In the listing below, locate the line containing "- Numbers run" and the line containing "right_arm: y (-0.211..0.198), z". Output both of them and every line between, exactly as written, and nothing more.
══ GIVEN MATERIAL ══
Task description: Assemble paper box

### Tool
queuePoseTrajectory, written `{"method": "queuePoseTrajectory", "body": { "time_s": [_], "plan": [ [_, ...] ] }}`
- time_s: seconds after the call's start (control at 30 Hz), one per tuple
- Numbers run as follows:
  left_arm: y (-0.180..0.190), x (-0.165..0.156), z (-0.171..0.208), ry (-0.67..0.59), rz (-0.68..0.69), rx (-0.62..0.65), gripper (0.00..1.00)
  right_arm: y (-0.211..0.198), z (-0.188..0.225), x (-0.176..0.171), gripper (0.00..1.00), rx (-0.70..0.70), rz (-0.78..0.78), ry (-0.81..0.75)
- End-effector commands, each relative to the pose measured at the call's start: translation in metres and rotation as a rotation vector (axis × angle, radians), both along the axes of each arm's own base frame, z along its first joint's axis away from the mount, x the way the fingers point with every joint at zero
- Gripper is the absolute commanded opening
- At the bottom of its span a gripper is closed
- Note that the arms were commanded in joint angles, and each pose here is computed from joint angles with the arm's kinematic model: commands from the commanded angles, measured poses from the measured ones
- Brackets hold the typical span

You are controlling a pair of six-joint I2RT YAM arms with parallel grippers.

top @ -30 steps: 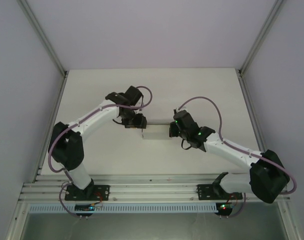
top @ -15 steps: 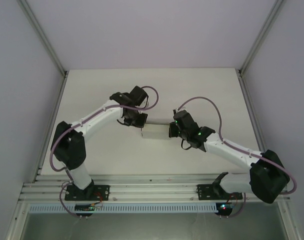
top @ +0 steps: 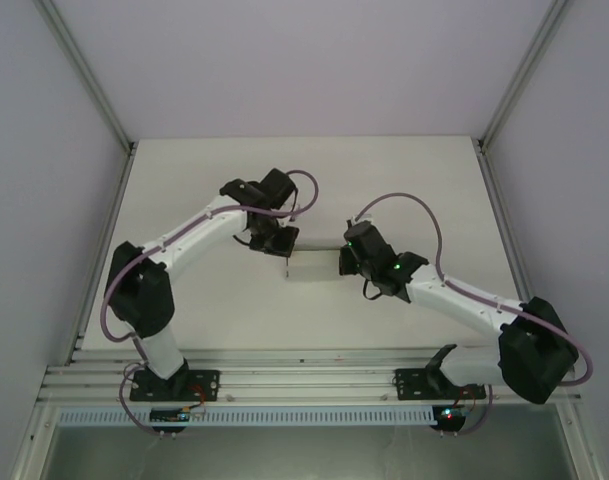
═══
ANSWER FOR THE TASK>
- Numbers run as follows:
  left_arm: y (-0.180..0.190), x (-0.165..0.156), z (-0.171..0.208), ry (-0.67..0.59), rz (-0.68..0.69), rx (-0.62..0.65), gripper (0.00..1.00)
  right_arm: y (-0.211..0.198), z (-0.188..0.225), x (-0.176..0.171), gripper (0.00..1.00), rx (-0.70..0.70), rz (-0.78..0.78), ry (-0.81..0.75)

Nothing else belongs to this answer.